» **Required action**:
Scan the data below. Pull out each line where "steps" occurs.

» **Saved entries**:
————————

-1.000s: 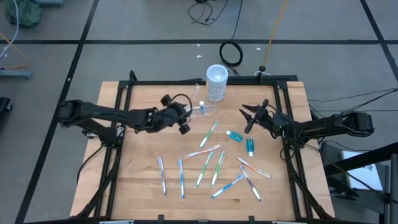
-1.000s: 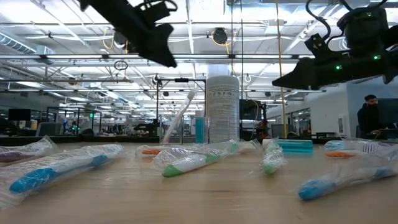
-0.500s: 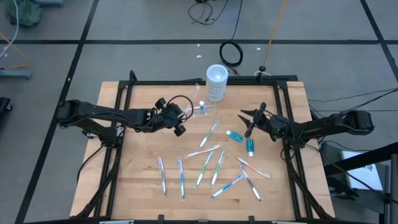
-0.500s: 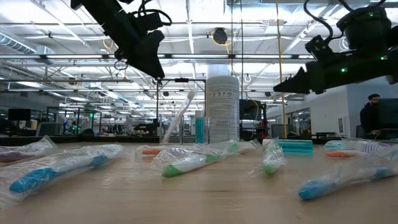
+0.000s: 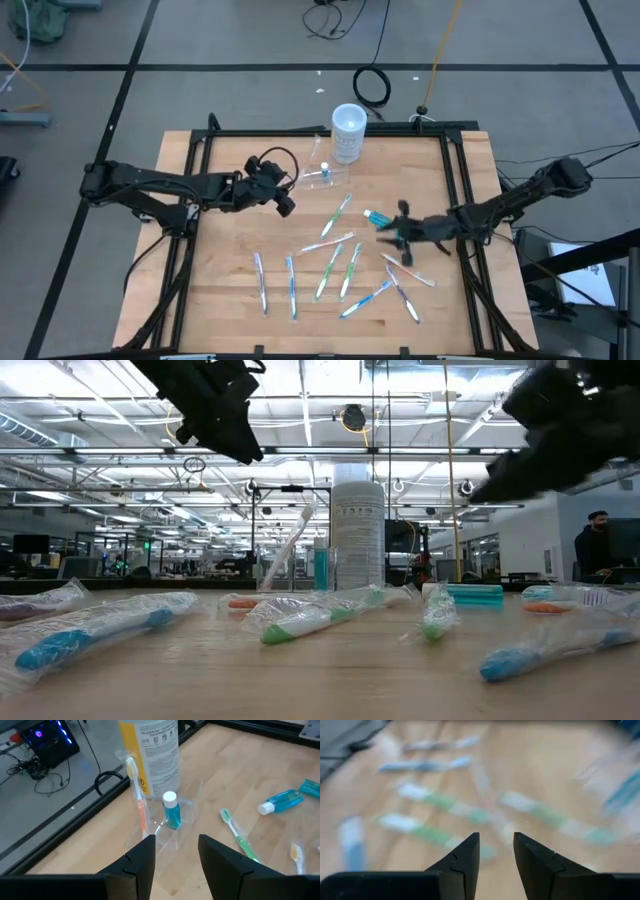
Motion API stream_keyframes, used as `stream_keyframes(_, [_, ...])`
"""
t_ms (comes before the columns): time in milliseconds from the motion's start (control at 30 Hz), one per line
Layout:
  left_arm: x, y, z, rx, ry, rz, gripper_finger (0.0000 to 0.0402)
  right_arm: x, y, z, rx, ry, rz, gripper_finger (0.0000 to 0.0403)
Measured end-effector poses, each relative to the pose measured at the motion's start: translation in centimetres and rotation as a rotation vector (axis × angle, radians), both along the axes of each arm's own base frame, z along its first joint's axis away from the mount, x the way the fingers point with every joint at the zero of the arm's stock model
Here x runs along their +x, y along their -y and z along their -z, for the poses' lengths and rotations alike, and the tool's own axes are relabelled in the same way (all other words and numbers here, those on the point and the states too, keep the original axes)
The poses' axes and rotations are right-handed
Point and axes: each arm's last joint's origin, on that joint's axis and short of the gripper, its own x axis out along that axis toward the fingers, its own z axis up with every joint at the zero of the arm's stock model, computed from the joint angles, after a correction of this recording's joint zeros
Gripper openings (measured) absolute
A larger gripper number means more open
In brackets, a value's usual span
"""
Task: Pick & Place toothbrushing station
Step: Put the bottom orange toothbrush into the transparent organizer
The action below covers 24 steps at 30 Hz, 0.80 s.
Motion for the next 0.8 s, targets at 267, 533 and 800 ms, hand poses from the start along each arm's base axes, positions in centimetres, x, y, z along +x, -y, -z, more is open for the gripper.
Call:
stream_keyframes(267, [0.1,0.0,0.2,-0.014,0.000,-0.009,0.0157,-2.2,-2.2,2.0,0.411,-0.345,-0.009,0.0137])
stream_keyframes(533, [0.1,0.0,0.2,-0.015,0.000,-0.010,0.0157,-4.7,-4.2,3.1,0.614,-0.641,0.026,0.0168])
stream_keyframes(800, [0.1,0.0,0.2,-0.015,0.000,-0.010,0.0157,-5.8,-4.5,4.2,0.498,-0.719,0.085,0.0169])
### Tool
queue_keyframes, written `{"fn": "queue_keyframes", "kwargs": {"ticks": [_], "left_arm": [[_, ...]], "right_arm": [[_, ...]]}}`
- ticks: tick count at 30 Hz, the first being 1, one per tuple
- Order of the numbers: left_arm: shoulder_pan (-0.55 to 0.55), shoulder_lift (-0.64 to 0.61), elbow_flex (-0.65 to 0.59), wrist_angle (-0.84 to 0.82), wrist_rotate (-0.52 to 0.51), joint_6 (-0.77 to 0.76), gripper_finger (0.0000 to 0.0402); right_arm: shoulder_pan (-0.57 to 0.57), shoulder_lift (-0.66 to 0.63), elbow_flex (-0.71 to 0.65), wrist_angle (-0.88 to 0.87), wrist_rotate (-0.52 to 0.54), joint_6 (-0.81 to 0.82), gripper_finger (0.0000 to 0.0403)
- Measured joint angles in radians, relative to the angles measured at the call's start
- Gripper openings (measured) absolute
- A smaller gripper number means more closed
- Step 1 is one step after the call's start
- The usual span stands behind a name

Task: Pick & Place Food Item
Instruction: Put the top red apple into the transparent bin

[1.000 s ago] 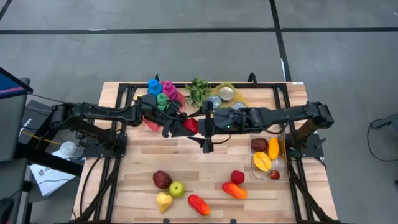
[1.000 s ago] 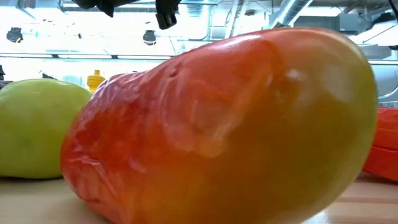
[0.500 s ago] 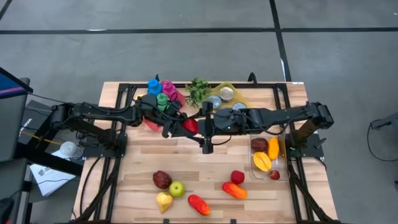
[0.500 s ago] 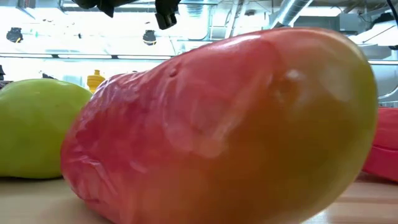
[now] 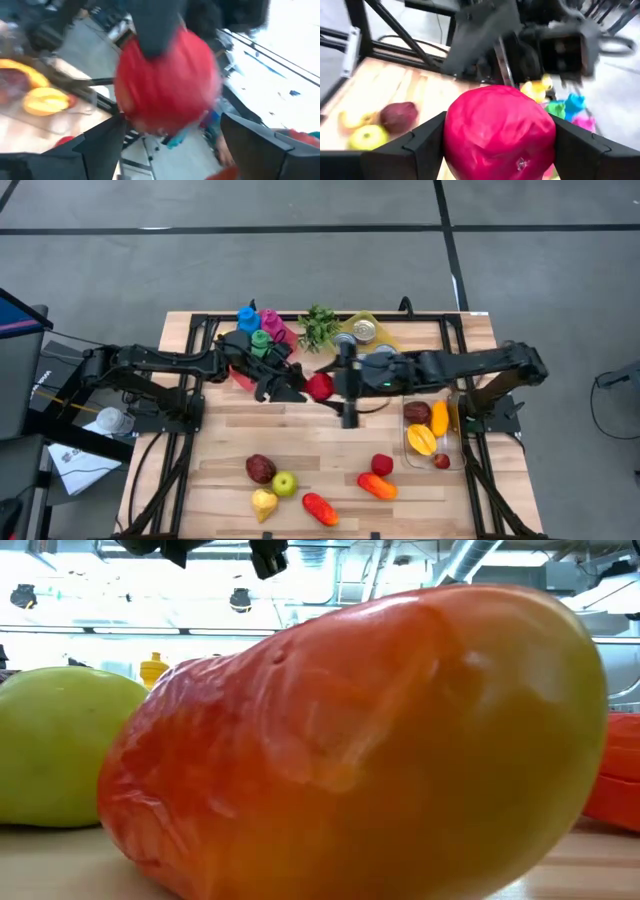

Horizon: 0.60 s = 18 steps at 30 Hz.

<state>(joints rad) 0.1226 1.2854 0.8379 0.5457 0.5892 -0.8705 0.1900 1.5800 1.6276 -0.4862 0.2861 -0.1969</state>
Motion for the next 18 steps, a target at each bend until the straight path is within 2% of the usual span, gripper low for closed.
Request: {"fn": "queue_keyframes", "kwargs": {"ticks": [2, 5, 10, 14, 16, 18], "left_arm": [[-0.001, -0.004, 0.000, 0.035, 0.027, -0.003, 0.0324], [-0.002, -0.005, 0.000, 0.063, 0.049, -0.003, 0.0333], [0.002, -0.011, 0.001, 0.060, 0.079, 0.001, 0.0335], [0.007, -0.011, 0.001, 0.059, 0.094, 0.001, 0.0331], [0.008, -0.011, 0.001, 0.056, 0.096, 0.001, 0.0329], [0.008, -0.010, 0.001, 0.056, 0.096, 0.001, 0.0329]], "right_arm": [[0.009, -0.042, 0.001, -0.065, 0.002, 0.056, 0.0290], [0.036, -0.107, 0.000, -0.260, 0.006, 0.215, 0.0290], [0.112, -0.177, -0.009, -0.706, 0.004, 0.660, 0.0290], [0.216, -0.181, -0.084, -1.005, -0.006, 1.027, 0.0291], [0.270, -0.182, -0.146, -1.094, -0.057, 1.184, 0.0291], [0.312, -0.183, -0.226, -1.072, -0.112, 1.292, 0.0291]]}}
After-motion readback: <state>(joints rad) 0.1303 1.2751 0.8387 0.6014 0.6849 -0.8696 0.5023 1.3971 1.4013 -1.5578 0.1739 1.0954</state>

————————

» **Result for this exercise**:
The action below covers 24 steps at 30 Hz, 0.80 s.
Horizon: 0.60 s = 18 steps at 30 Hz.
Motion for the next 18 steps, a target at each bend until the straight path is within 2% of the usual span, gripper low for closed.

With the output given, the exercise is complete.